Ohne Übergang geht es zum zweiten Song „When the Bloodlust Draws on Me“, der in seinem Groove von einem klassischen 70er Jahre Orgelsound unterstützt wird. Die Gesangslinie orientiert sich hier an dem Gitarren-Bass-Ensemble, das gar nicht unflott unterwegs ist. Das Schlagzeug bewegt sich recht unauffällig im Hintergrund und gibt lediglich den Beat vor ohne zu viel Firlefanz. Hier gibt‘s auch ein Gitarrensolo, das aber nicht verfrickelt heavy, sondern gediegen-rockig gehalten ist. Der Chorus ist extrem eingängig und setzt sich sofort im Gehörgang fest, der Orgelsound bringt das gewisse Etwas.

„Great City in the Sky“ bewegt sich entgegen des Titels eher in den Untiefen der Tonleiter und schleift den Zuhörer langsam durch die schwerfälligen Riffs und ächzenden Gesangslinien, die klagend wiederhallen. Gegen Ende steigen die Töne langsam zur Stadt im Himmel auf und verändern ihre Tonart. Der Titeltrack „Blackborne Souls“ setzt auf groovige Gitarren, die dem Gesang jede Menge Raum geben. Das Schlagzeug im Hintergrund variiert im vorgegebenen Rhythmus. Das melancholische Gitarrensolo wird begleitet von einer akustischen Gitarrenlinie, die dem Ganzen einen Tick Singer-Songwriter verpasst, so dass der Track zum Verschnaufen und Träumen einlädt.

„Blasphemy“ beginnt zunächst mit einem beschwörenden Intro, wie man es für den Titeltrack erwartet, um dann in den doomigen Part überzugehen, der in ein Heavy-Riff mündet, unterstützt von zurückhaltenden Keyboards. Der Rhythmus ist drängend und abgehackt in der Strophe, der Refrain flehend, das Solo unaufgeregt. „Hail me Fire in the Night“ wartet mit einem sehr rockigen Rhythmus auf, der recht flott ist. „For BEEING (sic!) Unknown“ drosselt das Tempo zunächst wieder, erst auf dem Weg zum Refrain nimmt das Schlagzeug mehr Fahrt auf, insgesamt bleibt der Song aber schleppend.

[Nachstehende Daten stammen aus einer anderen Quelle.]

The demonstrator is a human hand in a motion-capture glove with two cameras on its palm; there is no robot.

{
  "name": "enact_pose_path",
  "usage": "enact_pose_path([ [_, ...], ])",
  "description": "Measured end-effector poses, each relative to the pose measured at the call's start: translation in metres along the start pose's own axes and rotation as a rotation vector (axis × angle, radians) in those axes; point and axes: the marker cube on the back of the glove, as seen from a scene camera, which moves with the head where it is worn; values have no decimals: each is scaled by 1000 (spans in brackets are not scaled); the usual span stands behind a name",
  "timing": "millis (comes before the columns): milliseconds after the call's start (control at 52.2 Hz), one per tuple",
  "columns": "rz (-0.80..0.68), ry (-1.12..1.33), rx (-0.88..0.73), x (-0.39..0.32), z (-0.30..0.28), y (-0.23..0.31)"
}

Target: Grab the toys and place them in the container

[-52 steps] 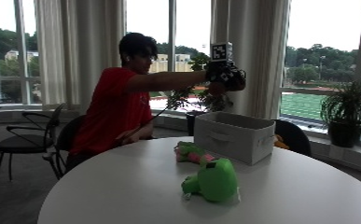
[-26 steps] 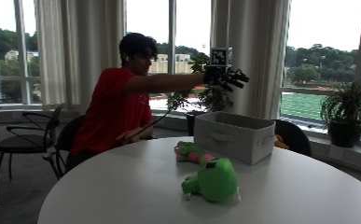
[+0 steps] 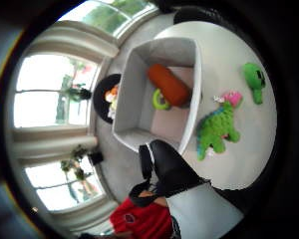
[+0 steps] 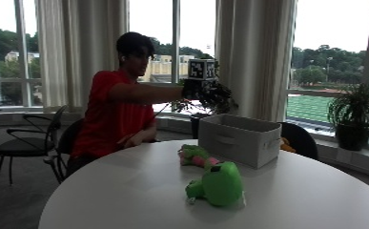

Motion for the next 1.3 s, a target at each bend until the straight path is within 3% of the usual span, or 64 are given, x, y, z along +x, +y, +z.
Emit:
enact_pose_path([
  [345, 72, -6, -102, 50, 88, 36],
  [594, 93, -29, -150, 71, 142, 31],
  [978, 97, 38, -326, 36, 230, 39],
  [1304, 87, 94, -394, 41, 234, 38],
])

Der letzte Song „Eternal Saviour“ rundet die CD rockig-groovig und basslastig ab.

Alles in allem ist den Pfälzern ein hervorragendes Doom-Werk gelungen, das mit einem professionellen und ausgewogenen, vielleicht etwas zu wenig schroffen Sound, einem unverwechselbaren Gesang und groovigen Riffs mit Wiedererkennungswert aufwartet. Das Schlagzeug ist vielleicht etwas vernachlässigt in den Hintergrund gemischt worden, dafür ist jeder Song im Refrain am Titel zu erkennen, der sooft wiederholt wird, dass man ihn schön mitgrölen kann. Auch wenn die Vorbilder wie CANDLEMASS, REVEREND BIZARRE oder SOLITUDE AETERNUS nicht zu verleugnen sind, besitzt die Platte (allein durch den besonderen Gesang) Alleinstellungspotenzial. Das Artwork des Covers ist im Übrigen auch sensationell und weist den satanischen Weg.